◆ **Exercise goal**
With the exception of the pictures, write out the data below precisely.
Start of Block
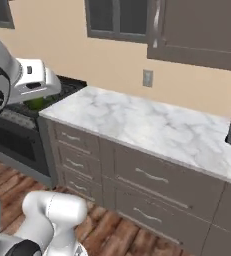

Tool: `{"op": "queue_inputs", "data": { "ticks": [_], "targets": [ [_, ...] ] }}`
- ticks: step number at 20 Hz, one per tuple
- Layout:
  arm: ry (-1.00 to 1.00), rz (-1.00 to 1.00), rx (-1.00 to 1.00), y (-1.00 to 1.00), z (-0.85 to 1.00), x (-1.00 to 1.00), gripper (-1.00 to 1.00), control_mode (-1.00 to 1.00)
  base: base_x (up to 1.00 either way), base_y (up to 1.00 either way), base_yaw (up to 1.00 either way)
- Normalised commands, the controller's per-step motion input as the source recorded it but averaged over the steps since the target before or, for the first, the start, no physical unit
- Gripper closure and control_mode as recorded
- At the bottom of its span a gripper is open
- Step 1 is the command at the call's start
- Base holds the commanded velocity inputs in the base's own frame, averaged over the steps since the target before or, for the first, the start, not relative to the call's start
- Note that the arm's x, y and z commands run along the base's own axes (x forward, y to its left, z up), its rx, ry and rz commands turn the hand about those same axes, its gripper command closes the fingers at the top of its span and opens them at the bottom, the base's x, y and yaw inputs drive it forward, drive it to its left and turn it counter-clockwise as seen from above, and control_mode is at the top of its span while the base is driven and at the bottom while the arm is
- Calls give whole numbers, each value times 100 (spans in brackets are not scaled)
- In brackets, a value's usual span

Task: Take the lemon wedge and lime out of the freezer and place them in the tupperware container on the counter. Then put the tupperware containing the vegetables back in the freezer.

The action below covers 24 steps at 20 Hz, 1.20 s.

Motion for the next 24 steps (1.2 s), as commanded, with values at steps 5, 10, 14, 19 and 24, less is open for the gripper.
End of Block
◆ **Exercise response**
Tool: `{"op": "queue_inputs", "data": { "ticks": [_], "targets": [ [_, ...] ] }}`
- ticks: step number at 20 Hz, one per tuple
- Layout:
  arm: ry (-1.00 to 1.00), rz (-1.00 to 1.00), rx (-1.00 to 1.00), y (-1.00 to 1.00), z (-0.85 to 1.00), x (-1.00 to 1.00), gripper (-1.00 to 1.00), control_mode (-1.00 to 1.00)
  base: base_x (up to 1.00 either way), base_y (up to 1.00 either way), base_yaw (up to 1.00 either way)
- Normalised commands, the controller's per-step motion input as the source recorded it but averaged over the steps since the target before or, for the first, the start, no physical unit
- Gripper closure and control_mode as recorded
- At the bottom of its span a gripper is open
- Step 1 is the command at the call's start
- Base holds the commanded velocity inputs in the base's own frame, averaged over the steps since the target before or, for the first, the start, not relative to the call's start
- Note that the arm's x, y and z commands run along the base's own axes (x forward, y to its left, z up), its rx, ry and rz commands turn the hand about those same axes, its gripper command closes the fingers at the top of its span and opens them at the bottom, the base's x, y and yaw inputs drive it forward, drive it to its left and turn it counter-clockwise as seen from above, and control_mode is at the top of its span while the base is driven and at the bottom while the arm is
- Calls give whole numbers, each value times 100 (spans in brackets are not scaled)
- In brackets, a value's usual span

Task: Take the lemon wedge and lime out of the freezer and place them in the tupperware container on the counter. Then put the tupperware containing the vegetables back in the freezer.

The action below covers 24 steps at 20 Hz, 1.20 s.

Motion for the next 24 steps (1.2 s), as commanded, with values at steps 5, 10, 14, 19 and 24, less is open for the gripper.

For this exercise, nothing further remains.